*TASK INSTRUCTIONS*.
Determine the number of lines below that contain the string "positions", and state only that number.

*MATERIAL FOR THE TASK*.
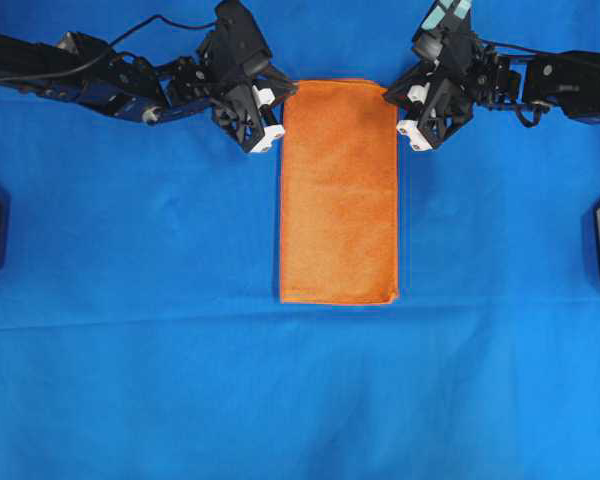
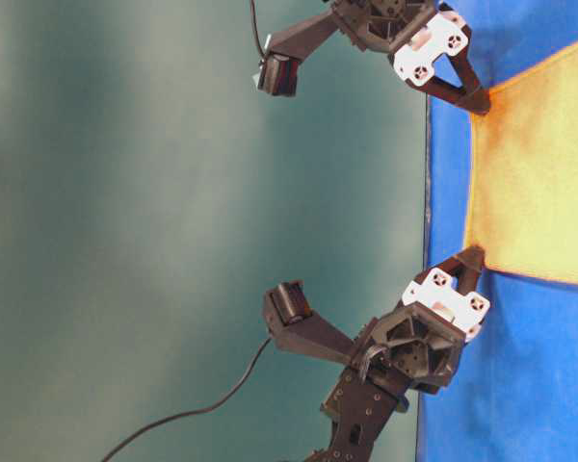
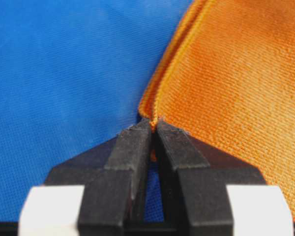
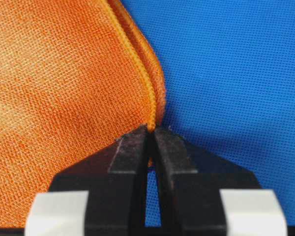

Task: Fold the orange towel.
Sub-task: 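Move both grippers to the strip's far corners and grasp them, then fold the far half of the strip toward the near end with both grippers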

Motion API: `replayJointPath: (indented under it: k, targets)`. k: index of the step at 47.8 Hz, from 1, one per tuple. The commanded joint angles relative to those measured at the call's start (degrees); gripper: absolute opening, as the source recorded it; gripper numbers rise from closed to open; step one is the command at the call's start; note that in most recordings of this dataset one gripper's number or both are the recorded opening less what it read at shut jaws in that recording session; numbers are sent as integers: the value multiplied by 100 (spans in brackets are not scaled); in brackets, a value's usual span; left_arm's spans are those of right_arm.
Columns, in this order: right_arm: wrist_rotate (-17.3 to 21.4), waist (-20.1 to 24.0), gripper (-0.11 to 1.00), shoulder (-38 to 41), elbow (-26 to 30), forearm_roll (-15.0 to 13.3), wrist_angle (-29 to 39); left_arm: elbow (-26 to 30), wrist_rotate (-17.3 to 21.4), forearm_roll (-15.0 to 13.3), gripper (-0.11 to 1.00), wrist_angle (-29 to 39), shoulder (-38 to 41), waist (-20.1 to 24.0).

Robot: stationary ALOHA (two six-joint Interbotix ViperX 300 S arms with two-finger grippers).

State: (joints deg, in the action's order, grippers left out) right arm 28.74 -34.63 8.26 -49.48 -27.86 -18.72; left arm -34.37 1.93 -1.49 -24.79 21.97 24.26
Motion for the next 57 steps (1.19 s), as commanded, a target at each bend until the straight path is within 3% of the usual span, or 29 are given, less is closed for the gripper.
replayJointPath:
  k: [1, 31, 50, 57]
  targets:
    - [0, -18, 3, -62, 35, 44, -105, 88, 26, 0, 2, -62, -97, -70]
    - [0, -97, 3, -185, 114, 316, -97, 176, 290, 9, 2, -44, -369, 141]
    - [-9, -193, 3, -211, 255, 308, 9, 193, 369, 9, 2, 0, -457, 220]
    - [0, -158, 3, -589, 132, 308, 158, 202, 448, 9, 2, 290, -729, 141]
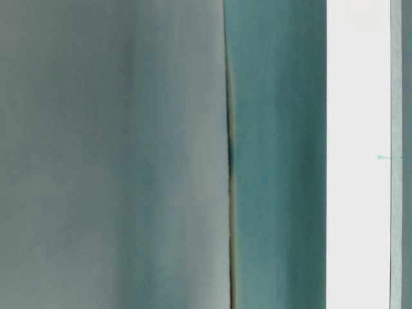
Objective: Lift a wooden board with both hands.
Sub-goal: 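Move both grippers down over the white board near each end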
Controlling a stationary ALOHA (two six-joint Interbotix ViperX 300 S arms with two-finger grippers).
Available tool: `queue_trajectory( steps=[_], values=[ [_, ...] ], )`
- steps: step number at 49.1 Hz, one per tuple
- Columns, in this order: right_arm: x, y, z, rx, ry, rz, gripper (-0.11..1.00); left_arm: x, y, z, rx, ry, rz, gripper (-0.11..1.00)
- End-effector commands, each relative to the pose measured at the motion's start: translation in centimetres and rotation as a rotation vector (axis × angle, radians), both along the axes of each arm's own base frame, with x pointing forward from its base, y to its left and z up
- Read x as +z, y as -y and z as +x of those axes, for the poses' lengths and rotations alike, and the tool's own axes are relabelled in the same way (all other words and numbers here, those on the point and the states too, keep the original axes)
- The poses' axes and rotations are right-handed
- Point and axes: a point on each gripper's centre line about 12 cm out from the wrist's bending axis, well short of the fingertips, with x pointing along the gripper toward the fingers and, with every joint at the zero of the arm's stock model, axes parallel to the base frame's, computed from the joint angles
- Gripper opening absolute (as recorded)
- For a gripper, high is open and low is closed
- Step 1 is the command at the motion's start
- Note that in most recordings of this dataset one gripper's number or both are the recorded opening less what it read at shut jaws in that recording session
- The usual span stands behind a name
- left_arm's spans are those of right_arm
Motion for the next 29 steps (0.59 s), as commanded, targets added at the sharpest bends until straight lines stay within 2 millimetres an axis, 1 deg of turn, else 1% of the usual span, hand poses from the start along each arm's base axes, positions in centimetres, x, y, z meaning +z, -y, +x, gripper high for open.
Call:
queue_trajectory(
  steps=[1, 3, 7, 9, 14, 19, 23, 29],
  values=[
    [0.3, 0.0, 0.3, 0.0, 0.003, 0.024, 0.1, 1.0, 0.5, 0.8, -0.029, -0.016, -0.017, 0.14],
    [0.7, 0.1, 0.6, -0.005, -0.014, 0.061, 0.09, 1.2, 0.6, 1.2, -0.033, -0.042, -0.025, 0.13],
    [0.4, 0.2, 1.5, -0.01, -0.107, 0.133, 0.0, 1.3, 0.8, 2.0, -0.036, -0.111, -0.036, 0.01],
    [0.3, 0.1, 1.9, -0.009, -0.16, 0.157, 0.0, 1.4, 0.8, 2.4, -0.037, -0.148, -0.036, -0.02],
    [-0.2, -0.1, 3.1, -0.006, -0.317, 0.202, 0.0, 1.6, 0.8, 3.3, -0.031, -0.245, -0.032, -0.02],
    [-0.6, -0.3, 4.3, -0.013, -0.478, 0.237, 0.0, 1.5, 0.8, 4.2, -0.028, -0.382, -0.023, -0.02],
    [-1.2, -0.5, 5.4, -0.017, -0.613, 0.245, 0.0, 1.6, 0.8, 4.9, -0.024, -0.471, -0.021, -0.02],
    [-2.2, -0.7, 6.8, -0.02, -0.767, 0.238, 0.0, 1.6, 0.9, 6.0, -0.02, -0.612, -0.019, -0.02]
  ],
)
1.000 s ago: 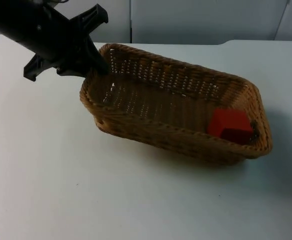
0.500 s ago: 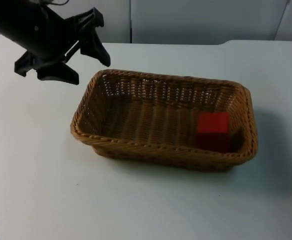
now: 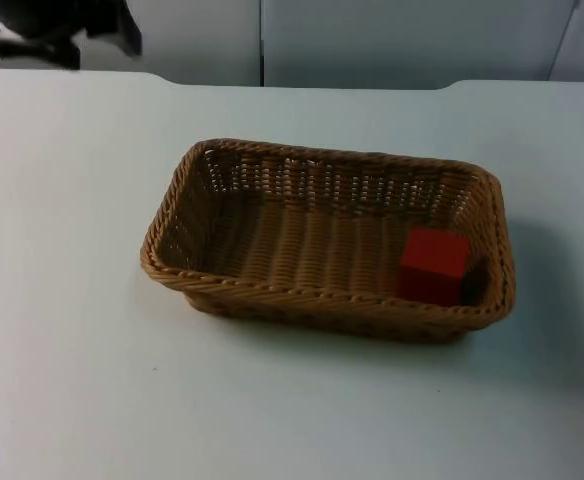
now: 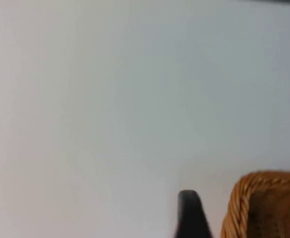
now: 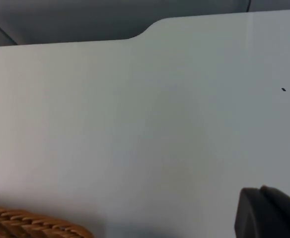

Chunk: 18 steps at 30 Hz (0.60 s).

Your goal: Pick up the basket with the left hand and place the cube into the basket with the right hand.

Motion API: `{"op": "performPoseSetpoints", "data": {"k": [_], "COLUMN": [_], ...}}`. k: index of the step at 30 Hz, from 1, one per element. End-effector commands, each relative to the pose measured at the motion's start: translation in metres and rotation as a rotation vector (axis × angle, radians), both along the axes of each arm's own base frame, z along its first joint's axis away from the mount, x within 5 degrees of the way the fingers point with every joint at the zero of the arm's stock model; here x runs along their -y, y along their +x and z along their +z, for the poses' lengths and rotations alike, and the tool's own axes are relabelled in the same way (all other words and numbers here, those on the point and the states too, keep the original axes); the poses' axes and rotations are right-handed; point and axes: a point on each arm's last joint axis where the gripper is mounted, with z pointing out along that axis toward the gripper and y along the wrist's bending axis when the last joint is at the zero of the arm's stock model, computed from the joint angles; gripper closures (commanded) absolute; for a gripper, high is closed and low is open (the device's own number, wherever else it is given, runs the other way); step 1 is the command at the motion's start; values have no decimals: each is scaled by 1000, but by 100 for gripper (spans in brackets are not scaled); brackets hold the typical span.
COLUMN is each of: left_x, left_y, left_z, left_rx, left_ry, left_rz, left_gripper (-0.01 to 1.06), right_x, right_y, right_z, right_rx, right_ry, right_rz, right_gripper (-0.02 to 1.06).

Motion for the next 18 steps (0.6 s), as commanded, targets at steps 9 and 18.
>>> {"op": "performPoseSetpoints", "data": {"k": [9, 18], "left_x": [-29, -54], "left_y": [-57, -158], "left_z": [131, 211], "left_rx": [302, 494], "left_ry": [216, 278], "left_rz": [17, 113], "left_gripper": [105, 105], "right_x": [3, 6], "right_y": [-1, -71], "right_z": [47, 160], "right_rx": [221, 588], "right_ry": [-58, -97], "right_rz": [1, -37], "right_gripper": [105, 105]}}
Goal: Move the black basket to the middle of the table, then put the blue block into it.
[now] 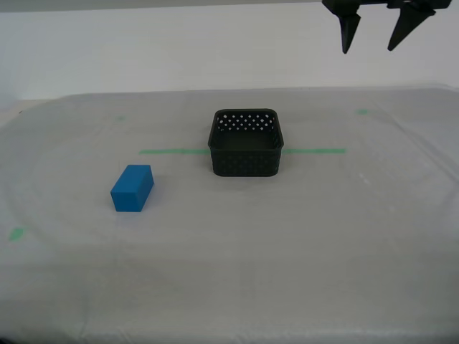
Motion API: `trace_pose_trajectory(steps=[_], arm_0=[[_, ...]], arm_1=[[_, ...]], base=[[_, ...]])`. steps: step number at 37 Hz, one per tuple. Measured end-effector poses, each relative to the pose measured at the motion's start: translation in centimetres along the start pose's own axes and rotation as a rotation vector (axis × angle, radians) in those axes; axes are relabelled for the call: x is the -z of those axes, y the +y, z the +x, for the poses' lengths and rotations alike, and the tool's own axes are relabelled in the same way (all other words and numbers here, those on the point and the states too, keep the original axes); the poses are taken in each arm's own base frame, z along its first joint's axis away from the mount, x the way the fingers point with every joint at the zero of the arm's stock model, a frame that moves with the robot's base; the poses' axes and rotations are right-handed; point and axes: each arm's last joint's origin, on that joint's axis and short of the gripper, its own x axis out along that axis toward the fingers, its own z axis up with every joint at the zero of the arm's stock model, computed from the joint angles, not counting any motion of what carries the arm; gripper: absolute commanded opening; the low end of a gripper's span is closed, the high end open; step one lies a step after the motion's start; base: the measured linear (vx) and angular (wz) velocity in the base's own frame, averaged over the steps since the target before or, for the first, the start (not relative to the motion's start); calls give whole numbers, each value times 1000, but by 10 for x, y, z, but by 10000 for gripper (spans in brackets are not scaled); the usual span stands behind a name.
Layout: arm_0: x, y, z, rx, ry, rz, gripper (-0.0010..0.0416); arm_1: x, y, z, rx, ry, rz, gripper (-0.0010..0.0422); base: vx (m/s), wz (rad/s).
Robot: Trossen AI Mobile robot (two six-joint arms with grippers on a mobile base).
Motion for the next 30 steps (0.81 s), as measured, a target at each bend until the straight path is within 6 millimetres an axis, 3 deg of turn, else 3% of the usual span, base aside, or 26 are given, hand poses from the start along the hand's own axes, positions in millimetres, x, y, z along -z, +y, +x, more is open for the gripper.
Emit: trace_pose_trajectory(steps=[15,30], arm_0=[[55,-65,7,3,-106,118,400],[62,-76,10,24,-112,146,399]], arm_1=[[0,0,0,0,0,0,0],[0,0,0,0,0,0,0]], base=[[0,0],[0,0]])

*SOLUTION TO THE EXERCISE*.
2